What the task requires ▸ Could you please reproduce the entries exactly, leaving out any pictures?

Data ▸
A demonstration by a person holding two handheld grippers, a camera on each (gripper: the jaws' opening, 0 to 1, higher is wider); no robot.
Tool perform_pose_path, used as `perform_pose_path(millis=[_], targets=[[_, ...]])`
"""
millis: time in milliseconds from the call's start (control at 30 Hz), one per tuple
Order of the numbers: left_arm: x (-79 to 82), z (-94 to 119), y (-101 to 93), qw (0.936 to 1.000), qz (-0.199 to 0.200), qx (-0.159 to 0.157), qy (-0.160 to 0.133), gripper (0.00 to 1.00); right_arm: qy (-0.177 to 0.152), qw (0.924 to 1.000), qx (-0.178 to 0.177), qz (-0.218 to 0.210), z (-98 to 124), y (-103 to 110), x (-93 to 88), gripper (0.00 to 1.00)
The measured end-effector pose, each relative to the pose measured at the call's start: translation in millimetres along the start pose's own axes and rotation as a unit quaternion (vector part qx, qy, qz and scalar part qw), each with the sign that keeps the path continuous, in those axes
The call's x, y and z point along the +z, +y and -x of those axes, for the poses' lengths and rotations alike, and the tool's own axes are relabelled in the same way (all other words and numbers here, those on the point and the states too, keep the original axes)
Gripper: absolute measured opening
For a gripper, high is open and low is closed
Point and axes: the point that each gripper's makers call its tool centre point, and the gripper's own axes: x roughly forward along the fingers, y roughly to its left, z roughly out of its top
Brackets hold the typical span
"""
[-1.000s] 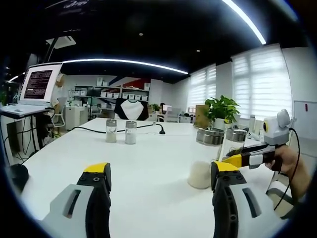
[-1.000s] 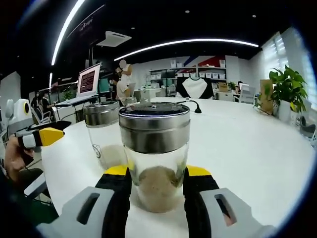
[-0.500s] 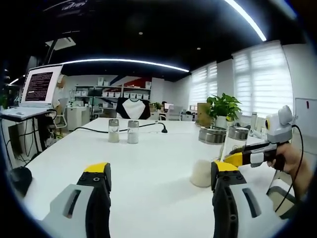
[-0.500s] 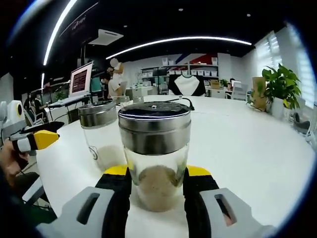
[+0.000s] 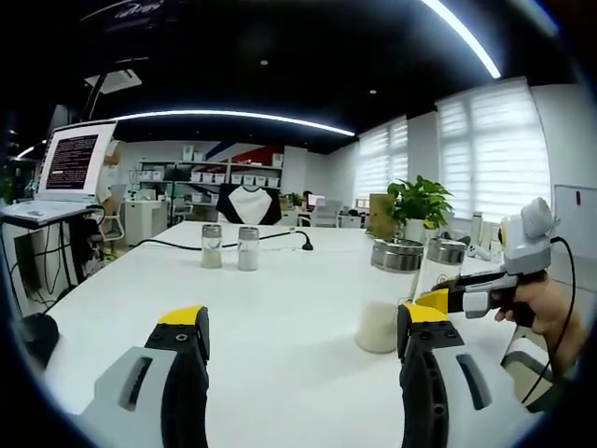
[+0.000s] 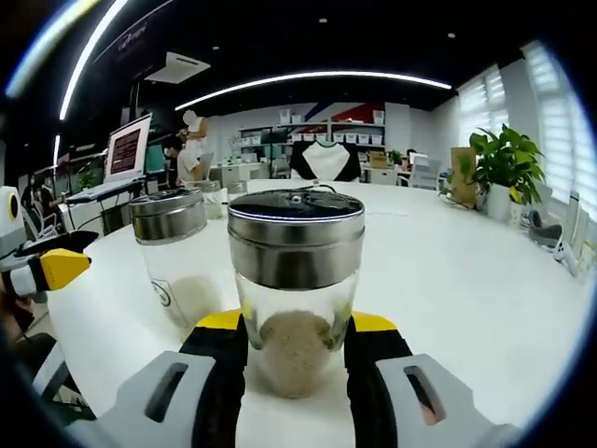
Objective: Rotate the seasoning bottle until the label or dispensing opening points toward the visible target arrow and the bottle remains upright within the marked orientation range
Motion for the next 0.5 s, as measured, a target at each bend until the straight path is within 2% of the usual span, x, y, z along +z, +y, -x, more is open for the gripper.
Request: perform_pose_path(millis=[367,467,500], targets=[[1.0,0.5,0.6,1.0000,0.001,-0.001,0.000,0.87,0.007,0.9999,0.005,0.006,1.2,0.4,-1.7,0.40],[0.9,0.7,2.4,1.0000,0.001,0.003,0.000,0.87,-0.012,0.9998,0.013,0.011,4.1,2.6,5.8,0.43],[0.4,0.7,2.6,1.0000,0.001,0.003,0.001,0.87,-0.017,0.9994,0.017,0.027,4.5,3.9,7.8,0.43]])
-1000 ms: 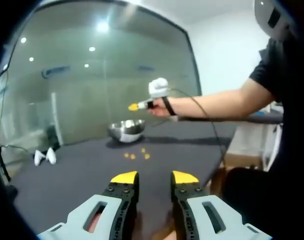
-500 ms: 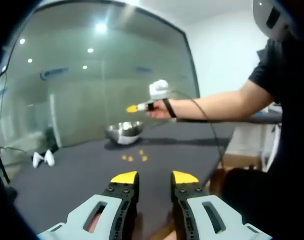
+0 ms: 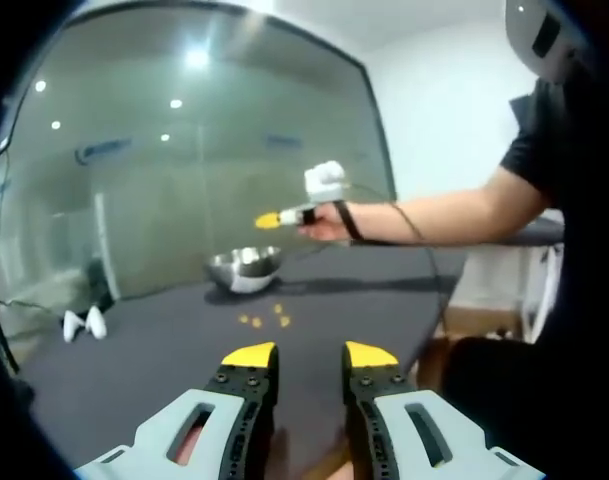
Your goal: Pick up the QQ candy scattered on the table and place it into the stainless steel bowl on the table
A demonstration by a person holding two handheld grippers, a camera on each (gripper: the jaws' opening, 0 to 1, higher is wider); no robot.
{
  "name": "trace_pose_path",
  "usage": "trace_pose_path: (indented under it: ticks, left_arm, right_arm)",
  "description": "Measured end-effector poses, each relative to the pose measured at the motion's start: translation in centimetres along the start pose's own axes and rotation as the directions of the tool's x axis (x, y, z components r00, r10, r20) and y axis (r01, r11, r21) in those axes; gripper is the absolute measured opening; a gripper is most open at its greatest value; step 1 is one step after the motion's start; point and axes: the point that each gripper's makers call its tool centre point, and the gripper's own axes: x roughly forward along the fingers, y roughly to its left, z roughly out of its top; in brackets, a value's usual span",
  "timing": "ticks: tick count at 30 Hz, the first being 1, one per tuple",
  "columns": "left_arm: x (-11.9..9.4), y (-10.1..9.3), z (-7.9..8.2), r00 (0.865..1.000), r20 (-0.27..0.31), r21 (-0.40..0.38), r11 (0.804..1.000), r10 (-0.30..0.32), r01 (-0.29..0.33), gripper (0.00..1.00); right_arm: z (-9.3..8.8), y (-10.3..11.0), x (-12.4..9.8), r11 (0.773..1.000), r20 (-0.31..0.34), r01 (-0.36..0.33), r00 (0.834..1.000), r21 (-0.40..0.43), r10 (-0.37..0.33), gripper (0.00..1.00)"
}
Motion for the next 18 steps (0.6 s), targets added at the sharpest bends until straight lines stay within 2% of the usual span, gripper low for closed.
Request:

Answer to the exercise ▸
A demonstration by a person holding two handheld grippers, a camera on each (gripper: the jaws' opening, 0 to 1, higher is wider); no robot.
Tool perform_pose_path, used as `perform_pose_path(millis=[_], targets=[[_, ...]])`
"""
millis: time in milliseconds from the call's start (control at 30 Hz), one per tuple
Order of the numbers: left_arm: x (-79 to 82), z (-94 to 119), y (-101 to 93), qw (0.936 to 1.000), qz (-0.199 to 0.200), qx (-0.159 to 0.157), qy (-0.160 to 0.133), gripper (0.00 to 1.00); right_arm: qy (-0.177 to 0.152), qw (0.924 to 1.000), qx (-0.178 to 0.177), qz (-0.218 to 0.210), z (-98 to 124), y (-103 to 110), x (-93 to 88), gripper (0.00 to 1.00)
The measured end-effector pose, each relative to the pose measured at the call's start: translation in millimetres along the start pose's own axes and rotation as a unit quaternion (vector part qx, qy, qz and scalar part qw), each with the sign that keeps the path continuous, in those axes
The call's x, y and z point along the +z, +y and -x of those axes, for the poses' lengths and rotations alike, and the tool's own axes are relabelled in the same way (all other words and numbers here, those on the point and the states too, keep the original axes)
Gripper: absolute measured opening
For a gripper, high is open and low is closed
Point and axes: the point that each gripper's makers call its tool centre point, and the gripper's own axes: x roughly forward along the fingers, y roughly to its left, z roughly out of its top
Brackets hold the typical span
"""
[-1.000s] 
[-1.000s] 
[-0.500s] 
[-0.500s] 
[+0.000s] 
[+0.000s] 
Objective: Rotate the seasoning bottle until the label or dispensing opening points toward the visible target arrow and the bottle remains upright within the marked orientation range
Motion for the next 0.5 s, as measured, a target at each bend until the straight path is within 2% of the usual span, x, y, z along +z, +y, -x, more is open for the gripper.
Request: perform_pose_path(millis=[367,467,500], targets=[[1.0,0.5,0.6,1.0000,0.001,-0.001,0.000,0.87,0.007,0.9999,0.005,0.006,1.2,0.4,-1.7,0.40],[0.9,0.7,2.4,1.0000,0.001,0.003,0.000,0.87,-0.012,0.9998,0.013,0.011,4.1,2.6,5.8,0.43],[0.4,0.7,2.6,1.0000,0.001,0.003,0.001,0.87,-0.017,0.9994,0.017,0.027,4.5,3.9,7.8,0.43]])
-1000 ms: 
-500 ms: 
+0 ms: 
Your goal: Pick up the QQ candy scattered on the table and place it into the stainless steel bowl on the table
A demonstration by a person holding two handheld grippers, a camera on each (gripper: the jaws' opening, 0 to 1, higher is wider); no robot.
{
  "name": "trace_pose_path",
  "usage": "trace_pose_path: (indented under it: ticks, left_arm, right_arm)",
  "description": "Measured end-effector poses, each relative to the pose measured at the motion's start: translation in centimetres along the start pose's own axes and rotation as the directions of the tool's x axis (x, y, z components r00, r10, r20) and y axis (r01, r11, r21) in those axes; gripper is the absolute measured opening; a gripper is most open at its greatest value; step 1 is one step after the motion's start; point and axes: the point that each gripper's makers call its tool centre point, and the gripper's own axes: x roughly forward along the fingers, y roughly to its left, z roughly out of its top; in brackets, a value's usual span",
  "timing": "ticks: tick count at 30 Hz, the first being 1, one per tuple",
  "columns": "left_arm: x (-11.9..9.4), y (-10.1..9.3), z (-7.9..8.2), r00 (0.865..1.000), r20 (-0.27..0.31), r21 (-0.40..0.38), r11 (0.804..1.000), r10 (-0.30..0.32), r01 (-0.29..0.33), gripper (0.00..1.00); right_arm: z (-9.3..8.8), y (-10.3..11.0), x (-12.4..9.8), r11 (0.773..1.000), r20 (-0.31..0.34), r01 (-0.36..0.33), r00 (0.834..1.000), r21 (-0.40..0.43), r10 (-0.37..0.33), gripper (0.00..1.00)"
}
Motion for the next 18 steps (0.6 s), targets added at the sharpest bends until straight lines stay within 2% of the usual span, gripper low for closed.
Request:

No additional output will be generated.